[ARVADOS] updated: 00a299d80ee03e3ae227eb8e237a43f29a6cc667

[Git user]

Summary of changes:
 tools/arv-sync-groups/arv-sync-groups.go | 87 +++++++++++++++++++++++++++++---
 1 file changed, 80 insertions(+), 7 deletions(-)

       via  00a299d80ee03e3ae227eb8e237a43f29a6cc667 (commit)
      from  ed6af9cb44515fe1759eeebabfcac4a068fd697c (commit)

Those revisions listed above that are new to this repository have
not appeared on any other notification email; so we list those
revisions in full, below.


commit 00a299d80ee03e3ae227eb8e237a43f29a6cc667
Author: Lucas Di Pentima <ldipentima at veritasgenetics.com>
Date:   Wed Oct 18 18:32:28 2017 -0300

    12018: Added flag to specify a parent group UUID. When not given,
    it tries to search for a default & system owned group, or create
    one if none found.
    Group List & Create operations adjusted to use the correct parent
    group as owner.
    
    Arvados-DCO-1.1-Signed-off-by: Lucas Di Pentima <ldipentima at veritasgenetics.com>

diff --git a/tools/arv-sync-groups/arv-sync-groups.go b/tools/arv-sync-groups/arv-sync-groups.go
index d8af3b0..b8c94ed 100644
--- a/tools/arv-sync-groups/arv-sync-groups.go
+++ b/tools/arv-sync-groups/arv-sync-groups.go
@@ -13,6 +13,7 @@ import (
 	"os"
 	"strings"
 
+	"git.curoverse.com/arvados.git/sdk/go/arvados"
 	"git.curoverse.com/arvados.git/sdk/go/arvadosclient"
 )
 
@@ -69,8 +70,9 @@ func (l userList) offset() int {
 }
 
 type group struct {
-	UUID string `json:"uuid,omitempty"`
-	Name string `json:"name,omitempty"`
+	UUID      string `json:"uuid,omitempty"`
+	Name      string `json:"name,omitempty"`
+	OwnerUUID string `json:"owner_uuid,omitempty"`
 }
 
 // groupList implements resourceList interface
@@ -138,6 +140,7 @@ func main() {
 
 func doMain() error {
 	const groupTag string = "remote_group"
+	const remoteGroupParentName string = "Externally synchronized groups"
 	userIDOpts := []string{"email", "username"}
 
 	flags := flag.NewFlagSet("arv-sync-groups", flag.ExitOnError)
@@ -164,6 +167,13 @@ func doMain() error {
 		"Maximum number of times to retry server requests that encounter "+
 			"temporary failures (e.g., server down).  Default 3.")
 
+	parentGroupUUID := flags.String(
+		"parent-group-uuid",
+		"",
+		"Use given group UUID as a parent for the remote groups. Should "+
+			"be owned by the system user. If not specified, a group named '"+
+			remoteGroupParentName+"' will be used (and created if nonexistant).")
+
 	// Parse args; omit the first arg which is the command name
 	flags.Parse(os.Args[1:])
 
@@ -194,13 +204,73 @@ func doMain() error {
 			strings.Join(userIDOpts, ", "))
 	}
 
-	arv, err := arvadosclient.MakeArvadosClient()
+	// Arvados Client setup
+	ac := arvados.NewClientFromEnv()
+	arv, err := arvadosclient.New(ac)
 	if err != nil {
 		return fmt.Errorf("error setting up arvados client %s", err)
 	}
 	arv.Retries = *retries
 
-	log.Printf("Group sync starting.
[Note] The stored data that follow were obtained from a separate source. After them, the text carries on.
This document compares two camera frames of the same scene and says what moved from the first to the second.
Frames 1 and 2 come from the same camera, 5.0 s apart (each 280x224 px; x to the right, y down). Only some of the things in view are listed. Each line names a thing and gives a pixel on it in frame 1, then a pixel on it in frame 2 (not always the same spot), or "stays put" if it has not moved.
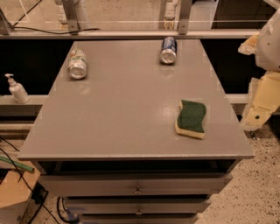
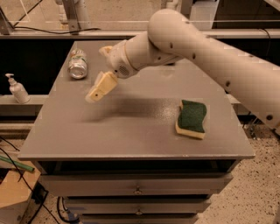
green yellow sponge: x=190 y=118 stays put
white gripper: x=269 y=49 to x=117 y=60
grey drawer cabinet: x=136 y=132 stays put
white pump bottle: x=17 y=90 stays put
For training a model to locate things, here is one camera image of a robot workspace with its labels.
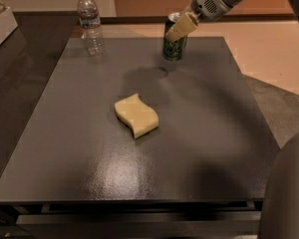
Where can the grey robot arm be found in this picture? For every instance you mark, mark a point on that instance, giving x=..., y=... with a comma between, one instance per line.
x=280, y=211

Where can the white box at left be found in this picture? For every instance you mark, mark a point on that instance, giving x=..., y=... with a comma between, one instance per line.
x=7, y=24

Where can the clear plastic water bottle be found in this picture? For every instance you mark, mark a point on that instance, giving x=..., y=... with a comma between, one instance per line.
x=90, y=23

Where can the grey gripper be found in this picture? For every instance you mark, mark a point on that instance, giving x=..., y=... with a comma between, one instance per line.
x=205, y=4

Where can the green soda can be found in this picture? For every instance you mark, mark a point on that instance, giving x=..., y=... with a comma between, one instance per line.
x=173, y=51

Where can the yellow sponge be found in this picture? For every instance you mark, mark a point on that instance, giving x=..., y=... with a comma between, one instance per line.
x=138, y=116
Using %q as users id", *userID)
+	// Check current user permissions & get System user's UUID
+	u, err := ac.CurrentUser()
+	if err != nil {
+		return fmt.Errorf("error getting the current user: %s", err)
+	}
+	if !u.IsActive || !u.IsAdmin {
+		return fmt.Errorf("current user (%s) is not an active admin user", u.UUID)
+	}
+	sysUserUUID := u.UUID[:12] + "000000000000000"
+
+	// Find/create parent group
+	var parentGroup group
+	if *parentGroupUUID == "" {
+		// UUID not provided, search for preexisting parent group
+		var gl groupList
+		err := arv.List("groups", arvadosclient.Dict{
+			"filters": [][]string{
+				{"name", "=", remoteGroupParentName},
+				{"owner_uuid", "=", sysUserUUID}},
+		}, &gl)
+		if err != nil {
+			return fmt.Errorf("error searching for parent group: %s", err)
+		}
+		if len(gl.Items) == 0 {
+			// Default parent group not existant, create one.
+			if *verbose {
+				log.Println("Default parent group not found, creating...")
+			}
+			err := arv.Create("groups", arvadosclient.Dict{
+				"group": arvadosclient.Dict{
+					"name":       remoteGroupParentName,
+					"owner_uuid": sysUserUUID},
+			}, &parentGroup)
+			if err != nil {
+				return fmt.Errorf("error creating system user owned group named %q: %s", remoteGroupParentName, err)
+			}
+		} else if len(gl.Items) == 1 {
+			// Default parent group found.
+			parentGroup = gl.Items[0]
+		} else {
+			// This should never happen, as there's an unique index for
+			// (owner_uuid, name) on groups.
+			return fmt.Errorf("found %d groups owned by system user and named %q", len(gl.Items), remoteGroupParentName)
+		}
+	} else {
+		// UUID provided. Check if exists and if it's owned by system user
+		err := arv.Get("groups", *parentGroupUUID, arvadosclient.Dict{}, &parentGroup)
+		if err != nil {
+			return fmt.Errorf("error searching for parent group with UUID %q: %s", *parentGroupUUID, err)
+		}
+		if parentGroup.UUID == "" {
+			return fmt.Errorf("parent group with UUID %q not found", *parentGroupUUID)
+		}
+		if parentGroup.OwnerUUID != sysUserUUID {
+			return fmt.Errorf("parent group %q (%s) must be owned by system user", parentGroup.Name, *parentGroupUUID)
+		}
+	}
+
+	log.Printf("Group sync starting. Using %q as users id and parent group UUID %q", *userID, parentGroup.UUID)
 
 	// Get the complete user list to minimize API Server requests
 	allUsers := make(map[string]user)
@@ -249,6 +319,7 @@ func doMain() error {
 	results, err = ListAll(arv, "groups", arvadosclient.Dict{
 		"filters": [][]interface{}{
 			{"uuid", "in", uuidList},
+			{"owner_uuid", "=", parentGroup.UUID},
 		},
 	}, &groupList{})
 	if err != nil {
@@ -282,8 +353,6 @@ func doMain() error {
 			PreviousMembers: membersSet,
 			CurrentMembers:  make(map[string]bool), // Empty set
 		}
-		// FIXME: There's an index (group_name, group.owner_uuid), should we
-		// ask for our own groups tagged as remote? (with own being 'system'?)
 		groupNameToUUID[group.Name] = group.UUID
 	}
 	log.Printf("Found %d remote groups", len(remoteGroups))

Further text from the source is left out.